We can also provide a lambda function inside of the tuple instead of hard-coded values as done before. One of the lambda functions will be called based on the condition.

Takeaway

  • You can also implement ternary operators with a tuple, list, dictionary, or lambda functions.

Nested Python Ternary Operator

We can also nest ternary operators, here is an example:

Code:

signal = "red light"
action = "move" if signal == "green light" else "stop" if signal == "red light" else "Invalid Signal"
print(action)

Output:

stop

This is equivalent to the following if/else statements:

signal = "red light"

if signal == "green light":
  action = "move"
elif signal == "red light":
  action = "stop"
else:
  action = "Invalid Signal"


print(action)

Remember with great powers come great responsibility, just because you can nest ternary operators doesn't mean you should always do it.
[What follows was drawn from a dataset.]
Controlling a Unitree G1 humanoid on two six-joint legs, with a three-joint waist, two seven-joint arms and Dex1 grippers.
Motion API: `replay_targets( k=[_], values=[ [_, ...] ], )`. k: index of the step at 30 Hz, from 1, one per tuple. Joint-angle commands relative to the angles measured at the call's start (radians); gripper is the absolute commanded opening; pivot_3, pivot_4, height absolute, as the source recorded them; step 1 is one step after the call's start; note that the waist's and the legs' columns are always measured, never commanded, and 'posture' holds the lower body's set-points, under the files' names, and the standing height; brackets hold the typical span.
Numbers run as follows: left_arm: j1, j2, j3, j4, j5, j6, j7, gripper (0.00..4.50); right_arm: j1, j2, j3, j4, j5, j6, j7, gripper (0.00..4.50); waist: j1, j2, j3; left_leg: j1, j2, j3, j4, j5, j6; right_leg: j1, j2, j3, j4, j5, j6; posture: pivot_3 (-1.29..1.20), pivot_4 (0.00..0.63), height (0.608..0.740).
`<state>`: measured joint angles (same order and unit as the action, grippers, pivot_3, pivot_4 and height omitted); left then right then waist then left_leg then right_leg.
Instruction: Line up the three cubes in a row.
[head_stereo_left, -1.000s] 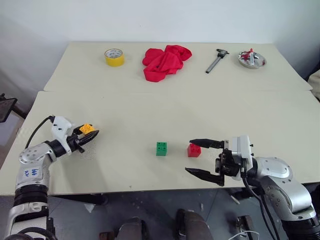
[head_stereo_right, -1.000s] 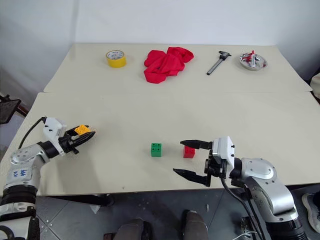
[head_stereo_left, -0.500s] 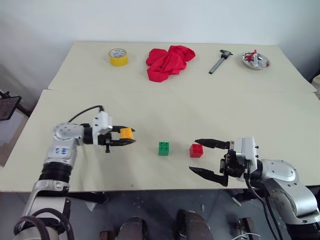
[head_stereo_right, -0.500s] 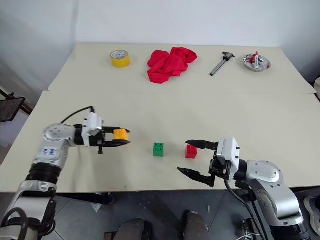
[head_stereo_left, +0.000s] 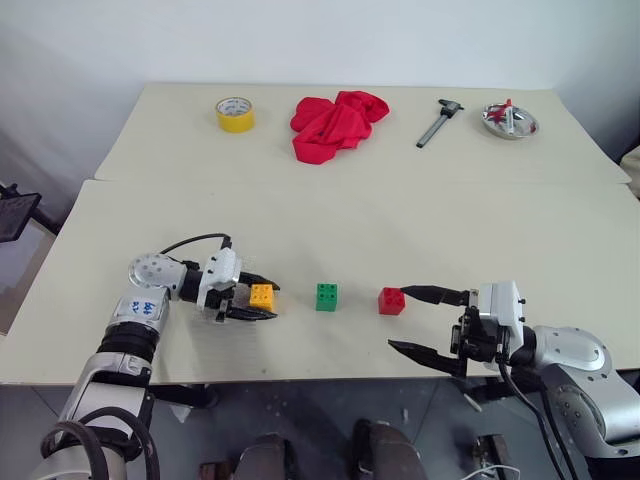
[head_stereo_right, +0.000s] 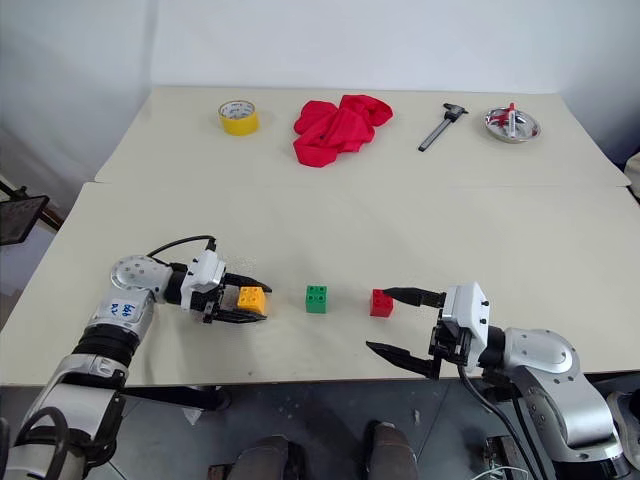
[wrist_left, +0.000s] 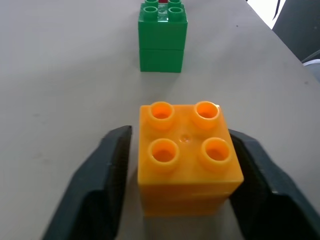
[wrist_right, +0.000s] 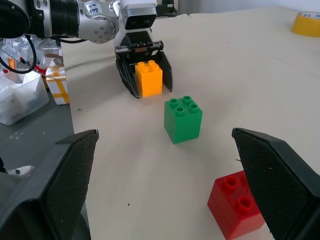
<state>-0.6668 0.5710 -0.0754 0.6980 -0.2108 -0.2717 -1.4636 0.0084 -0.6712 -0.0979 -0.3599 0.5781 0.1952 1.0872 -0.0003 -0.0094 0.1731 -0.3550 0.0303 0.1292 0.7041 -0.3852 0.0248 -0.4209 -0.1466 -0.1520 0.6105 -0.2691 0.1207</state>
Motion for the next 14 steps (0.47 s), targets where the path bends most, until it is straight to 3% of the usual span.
replay_targets(
  k=[1,7,11,14],
  values=[
    [0.026,0.048,0.064,-0.086,-0.046,0.029,0.022,3.27,-0.013,-0.023,-0.038,0.025,0.011,-0.023,0.035,4.50,-0.001,0.000,0.000,0.000,0.000,0.000,0.000,0.000,0.000,0.000,0.000,0.000,0.000,0.000,0.000,0.00,0.150,0.740],
    [0.247,0.240,0.267,-0.374,-0.159,0.191,0.113,3.27,-0.073,-0.130,-0.111,0.107,0.040,-0.011,0.156,4.50,-0.023,0.002,0.001,0.001,0.001,-0.009,-0.002,0.000,0.000,0.000,-0.001,-0.001,0.001,0.000,0.000,0.00,0.150,0.740],
    [0.309,0.271,0.344,-0.457,-0.219,0.297,0.166,3.27,-0.112,-0.177,-0.098,0.165,0.001,-0.050,0.227,4.50,-0.003,0.003,0.002,0.002,0.001,-0.011,0.000,0.000,0.000,0.004,-0.002,-0.002,-0.001,0.000,0.000,0.00,0.150,0.740],
    [0.356,0.301,0.350,-0.484,-0.168,0.276,0.200,3.27,-0.123,-0.157,-0.081,0.207,-0.020,-0.072,0.229,4.50,0.003,0.003,0.002,0.003,0.002,-0.013,0.000,0.000,0.001,0.007,-0.003,-0.004,-0.003,0.000,0.000,0.00,0.150,0.740]
  ],
)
Nesting ternary operators may hurt readability and cause issues in development down the line.

Takeaway:

  • We can nest ternary operators by chaining them.
  • We should avoid nesting as it may hurt readability.

Conclusion

  • The ternary operator is a concise way of writing simple if/else statements in a single line.
  • Syntax: true_value if condition else false_value.
  • Ternary operators includes a:
    • Condition
    • True value
    • False value
  • You can assign variables with ternary operators.
  • Ternary operators are shorter and more readable than simple if/else statements.
  • We can also implement ternary operators with:
    • Tuples
    • List
    • Dictionary
    • Lambda Functions
  • We can nest ternary operators by chaining them to write complex if/else statements. This hurts readability and should be avoided.